_PROBLEM REQUIREMENTS_
From the entries below, copy out all lines holding "plate".

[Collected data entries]
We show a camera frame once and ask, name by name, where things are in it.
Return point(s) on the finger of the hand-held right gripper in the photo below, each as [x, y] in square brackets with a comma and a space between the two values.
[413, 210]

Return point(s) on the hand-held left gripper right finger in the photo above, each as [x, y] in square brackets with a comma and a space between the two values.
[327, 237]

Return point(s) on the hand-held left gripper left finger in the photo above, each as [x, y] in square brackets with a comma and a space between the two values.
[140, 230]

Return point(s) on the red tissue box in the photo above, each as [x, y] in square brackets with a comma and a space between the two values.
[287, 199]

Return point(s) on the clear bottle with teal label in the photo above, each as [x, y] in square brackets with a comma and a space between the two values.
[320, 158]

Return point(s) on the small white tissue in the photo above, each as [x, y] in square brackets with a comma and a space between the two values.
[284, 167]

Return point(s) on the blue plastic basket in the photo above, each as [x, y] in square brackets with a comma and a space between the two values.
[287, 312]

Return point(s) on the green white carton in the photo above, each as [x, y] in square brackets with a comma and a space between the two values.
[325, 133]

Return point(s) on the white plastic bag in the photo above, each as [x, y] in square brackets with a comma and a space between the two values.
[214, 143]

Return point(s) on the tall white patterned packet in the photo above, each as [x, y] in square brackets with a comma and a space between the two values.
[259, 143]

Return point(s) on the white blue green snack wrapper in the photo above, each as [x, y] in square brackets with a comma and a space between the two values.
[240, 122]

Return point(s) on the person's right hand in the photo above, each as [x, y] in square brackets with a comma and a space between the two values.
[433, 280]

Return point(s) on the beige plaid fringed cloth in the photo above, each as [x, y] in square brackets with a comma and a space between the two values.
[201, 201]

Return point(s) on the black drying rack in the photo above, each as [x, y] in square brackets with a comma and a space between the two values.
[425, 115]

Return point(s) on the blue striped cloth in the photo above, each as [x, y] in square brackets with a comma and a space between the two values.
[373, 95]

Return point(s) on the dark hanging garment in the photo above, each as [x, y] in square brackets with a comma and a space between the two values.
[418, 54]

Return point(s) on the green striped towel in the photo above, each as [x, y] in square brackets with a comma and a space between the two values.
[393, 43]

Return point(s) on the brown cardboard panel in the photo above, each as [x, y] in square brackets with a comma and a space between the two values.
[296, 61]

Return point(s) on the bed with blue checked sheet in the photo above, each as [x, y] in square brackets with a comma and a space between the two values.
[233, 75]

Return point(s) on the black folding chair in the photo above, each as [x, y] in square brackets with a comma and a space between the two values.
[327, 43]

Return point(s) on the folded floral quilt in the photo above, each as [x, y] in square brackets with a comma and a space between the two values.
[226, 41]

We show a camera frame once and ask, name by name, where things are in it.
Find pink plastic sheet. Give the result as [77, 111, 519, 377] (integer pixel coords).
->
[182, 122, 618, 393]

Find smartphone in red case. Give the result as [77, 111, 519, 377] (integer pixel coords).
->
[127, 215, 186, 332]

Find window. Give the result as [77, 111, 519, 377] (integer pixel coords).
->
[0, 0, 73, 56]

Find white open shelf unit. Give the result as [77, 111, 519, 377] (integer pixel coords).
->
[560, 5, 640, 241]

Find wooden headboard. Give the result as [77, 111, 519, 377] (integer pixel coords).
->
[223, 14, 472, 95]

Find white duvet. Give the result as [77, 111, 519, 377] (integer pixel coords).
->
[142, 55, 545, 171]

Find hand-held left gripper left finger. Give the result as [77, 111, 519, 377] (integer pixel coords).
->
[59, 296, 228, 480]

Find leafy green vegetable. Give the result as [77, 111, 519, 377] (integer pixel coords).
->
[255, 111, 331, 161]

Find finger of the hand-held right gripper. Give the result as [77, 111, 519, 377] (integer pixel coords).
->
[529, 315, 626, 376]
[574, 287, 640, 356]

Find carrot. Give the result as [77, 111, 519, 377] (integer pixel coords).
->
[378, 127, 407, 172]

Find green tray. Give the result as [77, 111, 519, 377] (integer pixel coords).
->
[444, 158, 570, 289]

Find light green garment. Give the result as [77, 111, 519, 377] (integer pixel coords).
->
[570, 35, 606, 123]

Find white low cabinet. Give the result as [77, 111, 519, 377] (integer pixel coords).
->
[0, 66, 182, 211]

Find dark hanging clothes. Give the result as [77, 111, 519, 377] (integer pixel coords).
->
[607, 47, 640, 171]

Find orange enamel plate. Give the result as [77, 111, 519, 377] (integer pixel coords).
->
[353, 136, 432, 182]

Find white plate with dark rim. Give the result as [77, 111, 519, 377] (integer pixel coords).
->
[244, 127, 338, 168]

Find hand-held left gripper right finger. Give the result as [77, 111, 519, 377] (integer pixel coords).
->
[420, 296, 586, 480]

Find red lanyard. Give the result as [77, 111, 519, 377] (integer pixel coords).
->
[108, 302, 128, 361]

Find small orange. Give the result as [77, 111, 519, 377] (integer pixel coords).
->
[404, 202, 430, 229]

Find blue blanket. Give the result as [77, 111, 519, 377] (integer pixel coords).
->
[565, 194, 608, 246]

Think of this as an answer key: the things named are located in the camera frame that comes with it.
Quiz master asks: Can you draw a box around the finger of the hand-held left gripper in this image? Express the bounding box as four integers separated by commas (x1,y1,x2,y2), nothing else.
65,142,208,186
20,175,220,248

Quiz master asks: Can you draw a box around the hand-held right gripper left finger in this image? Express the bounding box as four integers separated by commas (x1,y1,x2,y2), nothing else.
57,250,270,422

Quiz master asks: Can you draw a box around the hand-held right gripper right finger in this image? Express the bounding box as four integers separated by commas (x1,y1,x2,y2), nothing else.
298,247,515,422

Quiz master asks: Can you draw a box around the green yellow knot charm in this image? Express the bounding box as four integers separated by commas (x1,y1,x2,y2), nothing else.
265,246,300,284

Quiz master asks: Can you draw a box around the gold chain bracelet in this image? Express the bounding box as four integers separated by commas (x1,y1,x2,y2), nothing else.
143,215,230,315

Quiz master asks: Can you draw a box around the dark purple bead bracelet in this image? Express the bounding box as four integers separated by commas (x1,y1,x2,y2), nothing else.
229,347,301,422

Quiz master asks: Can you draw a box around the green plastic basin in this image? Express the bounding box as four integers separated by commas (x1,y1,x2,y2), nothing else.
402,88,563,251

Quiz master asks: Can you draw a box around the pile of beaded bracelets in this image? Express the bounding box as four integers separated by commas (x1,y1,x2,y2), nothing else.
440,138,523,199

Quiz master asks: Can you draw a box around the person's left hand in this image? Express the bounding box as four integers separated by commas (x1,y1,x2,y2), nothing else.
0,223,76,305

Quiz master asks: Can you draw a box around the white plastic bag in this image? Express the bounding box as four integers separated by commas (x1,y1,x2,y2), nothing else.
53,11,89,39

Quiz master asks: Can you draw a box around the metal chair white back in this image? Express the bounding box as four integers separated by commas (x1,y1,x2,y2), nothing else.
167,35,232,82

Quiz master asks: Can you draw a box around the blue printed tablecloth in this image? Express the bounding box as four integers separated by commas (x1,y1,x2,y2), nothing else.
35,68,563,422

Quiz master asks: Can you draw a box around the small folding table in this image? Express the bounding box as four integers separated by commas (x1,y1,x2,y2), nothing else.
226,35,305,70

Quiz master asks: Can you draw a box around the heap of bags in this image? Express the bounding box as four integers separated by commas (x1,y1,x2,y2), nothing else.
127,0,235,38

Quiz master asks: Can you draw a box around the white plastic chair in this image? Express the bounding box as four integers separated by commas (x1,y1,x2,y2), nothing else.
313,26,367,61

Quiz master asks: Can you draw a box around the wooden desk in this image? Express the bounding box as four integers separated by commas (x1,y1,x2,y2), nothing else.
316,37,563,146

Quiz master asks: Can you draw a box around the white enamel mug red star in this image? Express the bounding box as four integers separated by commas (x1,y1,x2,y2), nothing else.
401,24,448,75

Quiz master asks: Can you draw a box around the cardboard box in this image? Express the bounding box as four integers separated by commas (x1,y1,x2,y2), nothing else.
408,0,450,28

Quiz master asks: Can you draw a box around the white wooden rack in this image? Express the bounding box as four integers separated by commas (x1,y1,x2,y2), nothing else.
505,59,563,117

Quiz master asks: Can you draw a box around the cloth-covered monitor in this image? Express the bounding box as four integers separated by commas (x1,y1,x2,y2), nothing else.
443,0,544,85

--

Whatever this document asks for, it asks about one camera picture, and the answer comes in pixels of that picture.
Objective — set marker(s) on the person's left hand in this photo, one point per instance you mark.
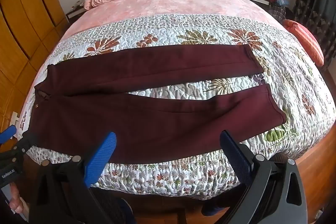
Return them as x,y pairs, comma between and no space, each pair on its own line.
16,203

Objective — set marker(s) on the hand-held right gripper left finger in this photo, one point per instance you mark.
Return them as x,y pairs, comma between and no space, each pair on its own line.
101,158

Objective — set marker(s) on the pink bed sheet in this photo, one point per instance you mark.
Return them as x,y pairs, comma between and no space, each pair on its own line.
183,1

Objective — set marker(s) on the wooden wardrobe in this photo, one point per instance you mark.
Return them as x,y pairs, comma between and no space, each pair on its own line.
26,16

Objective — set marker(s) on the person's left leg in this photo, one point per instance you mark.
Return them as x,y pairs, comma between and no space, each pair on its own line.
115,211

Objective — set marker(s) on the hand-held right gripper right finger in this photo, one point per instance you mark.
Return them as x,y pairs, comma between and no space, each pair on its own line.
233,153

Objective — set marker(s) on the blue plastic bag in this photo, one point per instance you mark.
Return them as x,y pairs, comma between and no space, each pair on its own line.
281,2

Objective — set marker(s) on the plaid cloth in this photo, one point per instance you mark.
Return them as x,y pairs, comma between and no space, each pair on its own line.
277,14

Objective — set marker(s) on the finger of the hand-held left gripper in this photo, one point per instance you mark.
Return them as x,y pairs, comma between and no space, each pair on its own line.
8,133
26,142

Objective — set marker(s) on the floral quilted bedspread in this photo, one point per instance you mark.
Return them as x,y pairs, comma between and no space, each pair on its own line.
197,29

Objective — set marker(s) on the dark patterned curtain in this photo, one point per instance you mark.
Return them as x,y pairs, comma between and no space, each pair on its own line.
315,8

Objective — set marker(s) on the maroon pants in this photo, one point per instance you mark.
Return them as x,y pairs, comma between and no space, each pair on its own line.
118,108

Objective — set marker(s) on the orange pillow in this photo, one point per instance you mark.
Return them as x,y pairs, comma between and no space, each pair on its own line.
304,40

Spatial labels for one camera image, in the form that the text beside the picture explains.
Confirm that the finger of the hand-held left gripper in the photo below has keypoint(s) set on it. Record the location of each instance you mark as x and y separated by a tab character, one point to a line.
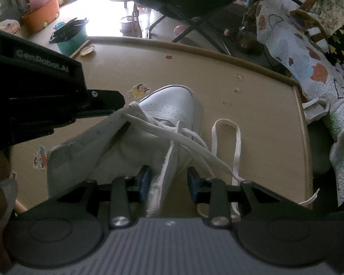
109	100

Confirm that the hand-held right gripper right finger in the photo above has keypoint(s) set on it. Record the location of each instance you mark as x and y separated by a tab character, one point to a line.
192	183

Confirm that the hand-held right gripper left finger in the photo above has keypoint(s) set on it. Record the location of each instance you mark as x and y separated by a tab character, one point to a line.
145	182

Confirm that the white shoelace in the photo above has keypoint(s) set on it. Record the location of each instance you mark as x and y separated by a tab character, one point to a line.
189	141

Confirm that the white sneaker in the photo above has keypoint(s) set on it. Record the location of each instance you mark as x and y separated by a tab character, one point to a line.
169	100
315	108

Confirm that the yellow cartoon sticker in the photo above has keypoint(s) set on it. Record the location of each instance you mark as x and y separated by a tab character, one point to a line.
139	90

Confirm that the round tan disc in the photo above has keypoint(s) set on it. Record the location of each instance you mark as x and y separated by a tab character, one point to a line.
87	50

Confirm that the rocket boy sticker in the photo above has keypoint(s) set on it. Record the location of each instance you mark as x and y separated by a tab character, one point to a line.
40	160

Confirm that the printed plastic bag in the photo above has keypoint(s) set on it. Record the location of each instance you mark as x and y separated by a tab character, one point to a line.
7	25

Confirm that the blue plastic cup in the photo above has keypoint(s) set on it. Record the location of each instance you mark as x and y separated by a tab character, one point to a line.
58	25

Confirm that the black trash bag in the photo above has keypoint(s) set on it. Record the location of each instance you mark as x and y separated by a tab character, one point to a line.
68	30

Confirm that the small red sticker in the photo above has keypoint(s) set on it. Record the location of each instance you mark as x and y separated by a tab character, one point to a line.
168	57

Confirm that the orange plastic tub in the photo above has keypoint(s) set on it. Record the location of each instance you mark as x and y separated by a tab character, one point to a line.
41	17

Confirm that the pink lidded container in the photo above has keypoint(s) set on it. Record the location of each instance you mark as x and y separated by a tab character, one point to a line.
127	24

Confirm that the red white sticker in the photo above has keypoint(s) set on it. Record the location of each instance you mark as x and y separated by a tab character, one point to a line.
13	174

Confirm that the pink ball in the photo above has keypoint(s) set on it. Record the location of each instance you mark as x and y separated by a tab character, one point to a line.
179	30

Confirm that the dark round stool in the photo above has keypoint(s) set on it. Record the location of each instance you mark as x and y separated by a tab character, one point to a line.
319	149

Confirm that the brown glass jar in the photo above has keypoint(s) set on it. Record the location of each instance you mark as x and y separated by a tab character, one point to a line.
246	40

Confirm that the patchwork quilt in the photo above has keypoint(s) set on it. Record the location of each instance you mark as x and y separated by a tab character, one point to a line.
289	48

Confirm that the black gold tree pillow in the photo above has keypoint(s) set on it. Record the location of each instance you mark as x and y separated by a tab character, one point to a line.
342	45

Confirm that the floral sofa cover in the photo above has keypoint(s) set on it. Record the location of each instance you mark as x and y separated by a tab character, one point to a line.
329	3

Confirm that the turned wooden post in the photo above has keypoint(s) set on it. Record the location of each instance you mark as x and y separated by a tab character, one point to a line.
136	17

_REPLY_
Find orange enamel plate. Give the result as [77, 111, 519, 377] (integer pixel coords).
Find white plate with dark rim. Give the result as [77, 111, 519, 377] (integer pixel coords).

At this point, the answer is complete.